- [SOURCE INFORMATION]
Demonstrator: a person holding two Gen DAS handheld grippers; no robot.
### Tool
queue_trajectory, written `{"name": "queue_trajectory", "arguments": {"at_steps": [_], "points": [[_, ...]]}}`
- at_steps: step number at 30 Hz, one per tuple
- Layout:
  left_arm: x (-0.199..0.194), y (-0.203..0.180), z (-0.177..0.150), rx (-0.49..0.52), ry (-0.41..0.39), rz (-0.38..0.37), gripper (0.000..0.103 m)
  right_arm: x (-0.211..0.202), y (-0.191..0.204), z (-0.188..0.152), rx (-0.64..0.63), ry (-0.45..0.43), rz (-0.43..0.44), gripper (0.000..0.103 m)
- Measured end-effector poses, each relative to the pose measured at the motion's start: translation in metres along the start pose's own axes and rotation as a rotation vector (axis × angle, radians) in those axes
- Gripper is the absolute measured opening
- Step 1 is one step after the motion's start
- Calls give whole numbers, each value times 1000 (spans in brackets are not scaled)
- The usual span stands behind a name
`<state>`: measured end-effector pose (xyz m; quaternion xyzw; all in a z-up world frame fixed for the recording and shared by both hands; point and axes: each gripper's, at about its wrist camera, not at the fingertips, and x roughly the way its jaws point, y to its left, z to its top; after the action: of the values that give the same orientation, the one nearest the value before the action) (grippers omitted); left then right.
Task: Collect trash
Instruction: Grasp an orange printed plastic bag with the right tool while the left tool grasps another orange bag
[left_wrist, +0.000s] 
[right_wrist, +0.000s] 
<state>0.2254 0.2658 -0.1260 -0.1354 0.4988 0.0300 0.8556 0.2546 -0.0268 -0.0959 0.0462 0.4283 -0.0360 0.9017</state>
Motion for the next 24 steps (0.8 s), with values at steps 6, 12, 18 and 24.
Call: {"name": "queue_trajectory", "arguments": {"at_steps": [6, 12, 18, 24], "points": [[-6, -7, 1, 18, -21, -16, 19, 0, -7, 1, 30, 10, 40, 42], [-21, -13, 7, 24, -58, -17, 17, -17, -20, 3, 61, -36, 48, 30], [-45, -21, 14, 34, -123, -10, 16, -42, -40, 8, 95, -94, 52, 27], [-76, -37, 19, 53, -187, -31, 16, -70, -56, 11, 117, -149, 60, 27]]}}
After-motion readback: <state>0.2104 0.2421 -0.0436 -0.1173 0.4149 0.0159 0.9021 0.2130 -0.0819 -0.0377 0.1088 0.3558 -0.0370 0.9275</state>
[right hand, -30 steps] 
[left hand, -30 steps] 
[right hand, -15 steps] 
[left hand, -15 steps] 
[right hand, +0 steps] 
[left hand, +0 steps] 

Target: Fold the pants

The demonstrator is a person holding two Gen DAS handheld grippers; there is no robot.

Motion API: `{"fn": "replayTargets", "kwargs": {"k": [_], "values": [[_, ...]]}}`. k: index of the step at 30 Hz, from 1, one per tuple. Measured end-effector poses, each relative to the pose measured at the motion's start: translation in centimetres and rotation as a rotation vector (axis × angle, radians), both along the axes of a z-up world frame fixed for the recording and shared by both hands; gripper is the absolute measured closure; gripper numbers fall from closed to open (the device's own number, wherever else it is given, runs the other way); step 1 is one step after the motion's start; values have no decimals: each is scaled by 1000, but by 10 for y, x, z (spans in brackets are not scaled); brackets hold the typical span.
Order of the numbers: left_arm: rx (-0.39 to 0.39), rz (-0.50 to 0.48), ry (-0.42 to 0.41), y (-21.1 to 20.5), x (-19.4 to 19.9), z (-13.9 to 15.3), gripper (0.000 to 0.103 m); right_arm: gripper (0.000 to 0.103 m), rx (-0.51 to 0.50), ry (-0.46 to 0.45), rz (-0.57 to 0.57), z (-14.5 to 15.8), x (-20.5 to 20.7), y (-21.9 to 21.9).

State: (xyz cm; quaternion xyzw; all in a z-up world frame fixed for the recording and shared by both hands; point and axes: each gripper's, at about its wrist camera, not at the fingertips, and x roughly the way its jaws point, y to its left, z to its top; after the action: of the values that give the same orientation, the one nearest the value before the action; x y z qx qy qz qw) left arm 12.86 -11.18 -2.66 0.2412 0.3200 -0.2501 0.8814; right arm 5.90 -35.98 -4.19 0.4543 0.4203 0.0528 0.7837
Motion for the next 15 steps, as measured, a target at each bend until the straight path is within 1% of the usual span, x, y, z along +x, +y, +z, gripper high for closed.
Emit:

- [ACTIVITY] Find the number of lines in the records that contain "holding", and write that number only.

- [YOUR RESPONSE] 2